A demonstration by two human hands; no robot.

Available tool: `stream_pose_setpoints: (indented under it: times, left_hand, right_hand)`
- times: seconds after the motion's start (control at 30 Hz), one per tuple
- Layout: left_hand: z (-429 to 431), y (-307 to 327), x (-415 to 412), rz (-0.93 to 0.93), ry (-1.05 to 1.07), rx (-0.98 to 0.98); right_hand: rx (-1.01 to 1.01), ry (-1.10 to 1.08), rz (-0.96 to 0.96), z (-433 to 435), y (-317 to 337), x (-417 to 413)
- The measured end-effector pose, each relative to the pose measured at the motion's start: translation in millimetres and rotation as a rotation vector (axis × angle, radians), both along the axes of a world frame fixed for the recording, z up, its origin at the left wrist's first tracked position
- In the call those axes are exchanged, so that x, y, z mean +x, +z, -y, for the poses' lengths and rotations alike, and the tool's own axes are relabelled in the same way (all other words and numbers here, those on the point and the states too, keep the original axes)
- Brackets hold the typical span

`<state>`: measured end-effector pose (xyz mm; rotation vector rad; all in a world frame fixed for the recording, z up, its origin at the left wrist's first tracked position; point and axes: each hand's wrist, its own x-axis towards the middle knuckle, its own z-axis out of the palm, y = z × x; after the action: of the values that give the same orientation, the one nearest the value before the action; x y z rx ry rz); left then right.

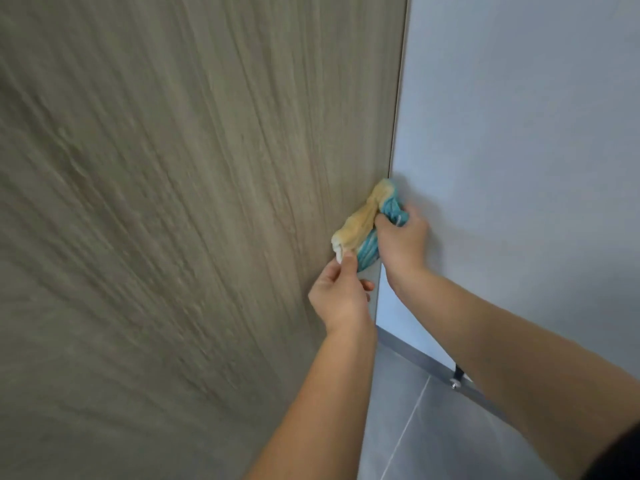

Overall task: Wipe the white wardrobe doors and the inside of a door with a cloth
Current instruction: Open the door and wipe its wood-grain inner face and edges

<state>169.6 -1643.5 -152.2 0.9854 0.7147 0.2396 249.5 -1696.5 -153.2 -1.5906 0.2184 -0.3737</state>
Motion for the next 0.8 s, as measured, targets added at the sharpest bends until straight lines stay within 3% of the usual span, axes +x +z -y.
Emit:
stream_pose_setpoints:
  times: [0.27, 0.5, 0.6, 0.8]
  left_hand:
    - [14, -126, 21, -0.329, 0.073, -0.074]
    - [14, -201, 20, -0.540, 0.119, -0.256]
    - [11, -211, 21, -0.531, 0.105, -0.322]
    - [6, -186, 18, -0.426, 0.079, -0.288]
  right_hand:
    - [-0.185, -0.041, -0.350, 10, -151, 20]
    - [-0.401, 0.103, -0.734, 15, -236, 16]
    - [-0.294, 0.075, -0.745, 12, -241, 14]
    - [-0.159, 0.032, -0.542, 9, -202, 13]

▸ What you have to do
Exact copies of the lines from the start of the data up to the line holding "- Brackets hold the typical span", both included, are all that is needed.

▸ Response box
A demonstration by two human hands; no robot.

Available tool: `stream_pose_setpoints: (indented under it: times, left_hand, right_hand)`
- times: seconds after the motion's start (control at 30 Hz), one per tuple
- Layout: left_hand: z (-429 to 431), y (-307 to 327), x (-415 to 412), rz (-0.93 to 0.93), ry (-1.05 to 1.07), rx (-0.98 to 0.98); right_hand: rx (-1.01 to 1.01), ry (-1.10 to 1.08), rz (-0.96 to 0.96), z (-433 to 435), y (-317 to 337), x (-417 to 413)
- The measured end-effector pose, each relative to the pose measured at the motion's start: translation in millimetres and rotation as a rotation vector (axis × angle, radians), both along the axes of a world frame fixed for the recording, z up, its origin at the left wrist's first tracked position
- In the call those axes are exchanged, so that x, y, z mean +x, +z, -y, for the poses' lengths and rotations alike, and the tool's own axes are relabelled in the same way (all other words and numbers here, those on the point and the states too, keep the original axes)
- Brackets hold the typical span

This answer is now complete.